World's oldest heart found in placoderm

Uppsala University

LImestone with fossils

Aided by advanced X-ray technology, it has been possible to study the inner organs of placoderm fossils in this lump of limestone.

Photograph: Curtin University

Most researchers can only guess how animals that lived hundreds of millions of years ago were built internally, given that innards disintegrate. However, researchers have now found extremely well-preserved hearts, stomachs, livers and intestines in 380-million-year-old placoderm fossils.

"This is the period in which the large groups of vertebrates appear and begin to develop in different directions, so it is enormously interesting to understand the anatomy of the vertebrates that lived then," says Per Ahlberg, professor at the Department of Organismal Biology and one of the researchers behind the study which was recently published in the journal Science.

First step

An area in which he and his research group have long been interested is the process by which the jaws developed, resulting in changes in the position of the innards. The first vertebrates appeared over 500 million years ago, at which point they had no jaws. They were known as round-mouthed fish, like the piranhas and lampreys of today. Per Ahlberg calls the appearance of jaws the first step in the evolution of vertebrates, as nearly all of the vertebrates of today have jaws, including ourselves.

Model of eating fish
The placoderm Compagopiscis hunted in a

tropical reef around 380 million years ago.

However, it was eaten itself here by the lobe-

finned Onychodus.

Photo: Curtin University

Aided by advanced synchrotron tomography and neutron tomography, he and his colleagues have now been able to study the well-preserved discoveries in north-western Australia. The images they produced showed that the inner organs of the placoderms were positioned in the same way as most of today's vertebrates.

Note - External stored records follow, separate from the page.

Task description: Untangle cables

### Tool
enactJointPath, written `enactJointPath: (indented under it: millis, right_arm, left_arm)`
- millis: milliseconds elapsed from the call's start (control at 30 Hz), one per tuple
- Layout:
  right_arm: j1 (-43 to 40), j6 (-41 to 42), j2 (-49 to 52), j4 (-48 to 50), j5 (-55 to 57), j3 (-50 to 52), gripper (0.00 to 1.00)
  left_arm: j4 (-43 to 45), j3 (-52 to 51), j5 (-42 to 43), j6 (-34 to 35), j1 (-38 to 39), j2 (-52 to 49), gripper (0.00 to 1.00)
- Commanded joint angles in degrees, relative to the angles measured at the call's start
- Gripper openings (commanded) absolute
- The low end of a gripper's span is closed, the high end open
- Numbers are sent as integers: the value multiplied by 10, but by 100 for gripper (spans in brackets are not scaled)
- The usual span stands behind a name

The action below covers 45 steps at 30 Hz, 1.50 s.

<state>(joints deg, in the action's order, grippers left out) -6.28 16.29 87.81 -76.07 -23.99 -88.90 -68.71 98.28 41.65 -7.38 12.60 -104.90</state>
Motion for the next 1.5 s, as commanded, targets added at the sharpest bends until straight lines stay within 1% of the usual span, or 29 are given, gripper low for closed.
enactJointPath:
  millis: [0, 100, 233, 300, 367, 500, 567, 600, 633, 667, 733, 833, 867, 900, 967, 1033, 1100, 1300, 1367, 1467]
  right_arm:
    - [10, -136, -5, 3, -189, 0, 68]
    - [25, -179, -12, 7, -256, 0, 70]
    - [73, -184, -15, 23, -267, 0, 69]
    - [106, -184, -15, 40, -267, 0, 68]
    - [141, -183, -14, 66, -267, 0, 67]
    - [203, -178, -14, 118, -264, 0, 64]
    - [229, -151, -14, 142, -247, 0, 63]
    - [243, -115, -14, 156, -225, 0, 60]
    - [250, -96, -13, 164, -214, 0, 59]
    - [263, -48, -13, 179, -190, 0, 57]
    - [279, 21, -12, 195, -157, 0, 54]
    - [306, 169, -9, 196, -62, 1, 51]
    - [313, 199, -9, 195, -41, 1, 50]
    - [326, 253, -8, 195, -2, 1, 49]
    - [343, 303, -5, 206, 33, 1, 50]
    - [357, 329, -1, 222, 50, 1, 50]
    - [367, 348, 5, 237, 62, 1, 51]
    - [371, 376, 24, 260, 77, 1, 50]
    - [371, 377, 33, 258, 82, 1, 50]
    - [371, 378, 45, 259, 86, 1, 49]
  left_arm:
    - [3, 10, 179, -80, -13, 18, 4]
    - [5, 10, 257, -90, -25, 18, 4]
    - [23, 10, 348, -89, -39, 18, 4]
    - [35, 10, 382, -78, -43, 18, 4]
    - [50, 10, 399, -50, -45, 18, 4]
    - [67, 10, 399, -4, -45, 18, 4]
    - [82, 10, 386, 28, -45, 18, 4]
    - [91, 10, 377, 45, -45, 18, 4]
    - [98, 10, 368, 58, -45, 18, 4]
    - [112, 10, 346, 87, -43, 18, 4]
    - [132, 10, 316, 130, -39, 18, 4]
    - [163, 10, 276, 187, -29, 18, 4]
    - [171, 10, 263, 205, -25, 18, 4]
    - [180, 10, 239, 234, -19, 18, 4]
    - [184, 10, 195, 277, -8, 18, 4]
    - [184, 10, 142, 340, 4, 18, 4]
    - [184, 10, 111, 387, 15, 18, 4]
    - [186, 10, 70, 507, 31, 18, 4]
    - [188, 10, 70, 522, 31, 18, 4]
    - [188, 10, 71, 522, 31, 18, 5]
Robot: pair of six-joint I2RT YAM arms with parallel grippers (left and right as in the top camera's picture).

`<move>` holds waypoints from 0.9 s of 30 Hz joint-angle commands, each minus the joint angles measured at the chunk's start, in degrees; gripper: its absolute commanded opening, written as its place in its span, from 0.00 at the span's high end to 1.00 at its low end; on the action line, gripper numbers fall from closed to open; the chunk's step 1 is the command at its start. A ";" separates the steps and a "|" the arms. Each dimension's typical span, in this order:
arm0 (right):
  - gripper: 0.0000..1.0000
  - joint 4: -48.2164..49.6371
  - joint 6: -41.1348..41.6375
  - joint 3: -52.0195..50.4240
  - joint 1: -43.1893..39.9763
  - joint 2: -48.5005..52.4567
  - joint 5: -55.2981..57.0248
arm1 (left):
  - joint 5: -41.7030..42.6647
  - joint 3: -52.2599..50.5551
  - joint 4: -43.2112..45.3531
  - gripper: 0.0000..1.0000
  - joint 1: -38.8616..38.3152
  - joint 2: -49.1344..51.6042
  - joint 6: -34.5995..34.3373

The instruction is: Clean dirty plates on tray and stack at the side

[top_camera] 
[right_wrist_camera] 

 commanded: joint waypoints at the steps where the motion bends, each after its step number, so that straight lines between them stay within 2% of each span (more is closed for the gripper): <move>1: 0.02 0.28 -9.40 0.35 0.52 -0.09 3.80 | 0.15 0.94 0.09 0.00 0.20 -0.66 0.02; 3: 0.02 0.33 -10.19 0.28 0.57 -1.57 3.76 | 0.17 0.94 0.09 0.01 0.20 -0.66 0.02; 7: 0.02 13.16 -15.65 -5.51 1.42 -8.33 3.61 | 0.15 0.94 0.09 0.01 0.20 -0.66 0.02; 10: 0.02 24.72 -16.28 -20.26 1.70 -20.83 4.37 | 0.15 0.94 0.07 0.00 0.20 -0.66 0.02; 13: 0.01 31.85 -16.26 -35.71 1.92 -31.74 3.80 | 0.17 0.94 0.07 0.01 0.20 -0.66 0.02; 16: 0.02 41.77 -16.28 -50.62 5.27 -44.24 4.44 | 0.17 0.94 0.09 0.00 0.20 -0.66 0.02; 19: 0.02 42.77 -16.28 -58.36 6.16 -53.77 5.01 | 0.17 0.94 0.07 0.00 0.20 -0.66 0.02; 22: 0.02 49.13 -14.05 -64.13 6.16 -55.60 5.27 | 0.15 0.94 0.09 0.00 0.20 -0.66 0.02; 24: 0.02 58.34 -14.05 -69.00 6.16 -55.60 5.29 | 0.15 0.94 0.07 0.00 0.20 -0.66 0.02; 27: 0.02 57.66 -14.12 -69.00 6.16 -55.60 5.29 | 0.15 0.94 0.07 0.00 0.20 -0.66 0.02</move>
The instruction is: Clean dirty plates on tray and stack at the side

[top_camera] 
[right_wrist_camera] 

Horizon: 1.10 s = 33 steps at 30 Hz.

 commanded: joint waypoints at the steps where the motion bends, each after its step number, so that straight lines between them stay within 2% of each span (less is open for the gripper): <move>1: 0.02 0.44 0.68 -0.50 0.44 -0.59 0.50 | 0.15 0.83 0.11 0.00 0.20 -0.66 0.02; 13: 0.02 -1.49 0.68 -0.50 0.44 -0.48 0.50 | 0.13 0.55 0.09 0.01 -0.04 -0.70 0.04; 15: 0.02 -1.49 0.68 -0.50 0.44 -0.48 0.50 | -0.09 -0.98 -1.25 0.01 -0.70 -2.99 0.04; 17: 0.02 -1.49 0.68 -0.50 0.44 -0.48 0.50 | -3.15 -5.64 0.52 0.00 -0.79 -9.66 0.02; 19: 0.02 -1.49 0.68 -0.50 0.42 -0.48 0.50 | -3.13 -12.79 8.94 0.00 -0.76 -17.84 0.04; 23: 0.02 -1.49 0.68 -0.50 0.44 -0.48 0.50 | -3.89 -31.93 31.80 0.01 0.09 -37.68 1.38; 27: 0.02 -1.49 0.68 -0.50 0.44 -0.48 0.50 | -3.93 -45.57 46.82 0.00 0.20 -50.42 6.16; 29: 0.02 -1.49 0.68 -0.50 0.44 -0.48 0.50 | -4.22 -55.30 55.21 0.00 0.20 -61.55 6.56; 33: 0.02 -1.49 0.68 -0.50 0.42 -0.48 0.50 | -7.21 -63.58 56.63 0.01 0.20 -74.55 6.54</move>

"There's a real stomach, which we see for the first time. We can see the walls and glandular structure of that stomach. We can see the liver's structure and that the heart is positioned where it should be for a fish with a jaw – that is, in the suprasternal notch, well separated from the liver. So far, these confirm the traits we see in all living jawed vertebrates," notes Ahlberg.

Age of Fishes

The discoveries originate from the Devonian geological period, which is also often called the Age of Fishes because fishes underwent enormous development and diversification during this time. Examples include a division appearing between bony fish with a bone-based skeleton and cartilaginous fish with a cartilaginous skeleton, a category consisting today of sharks and rays. Unlike bony fish, cartilaginous fish lack lungs or a swim bladder. They must swim constantly in order to avoid sinking and they also have a very large liver filled with oil. The same appears to have applied to the placoderms.

Per Ahlberg
Per Ahlberg, professor at the Department of

Organismal Biology. Photo: Janet Ahlberg

"We cannot find any traces of lungs or swim bladders. Moreover, we have found that the liver is quite large and may, at a guess, have contained oil for a little extra buoyancy," explains Ahlberg.

The fact that the placoderms' bodies have been preserved so incredibly well, even three-dimensionally, is due to the unusual phenomenon whereby fossilisation likely started at the same moment the fish died. A potential explanation for this is that the deep water was free of oxygen right up to the sunlit zone.

"It appears that there were green sulfur bacteria in the water – they want the combination of sunlight but not oxygen – and that they in some strange way affected the water's chemical composition and the chemistry inside dead fish that sunk through the water column and began to mineralise as soon as they fell towards the sea floor," adds Ahlberg.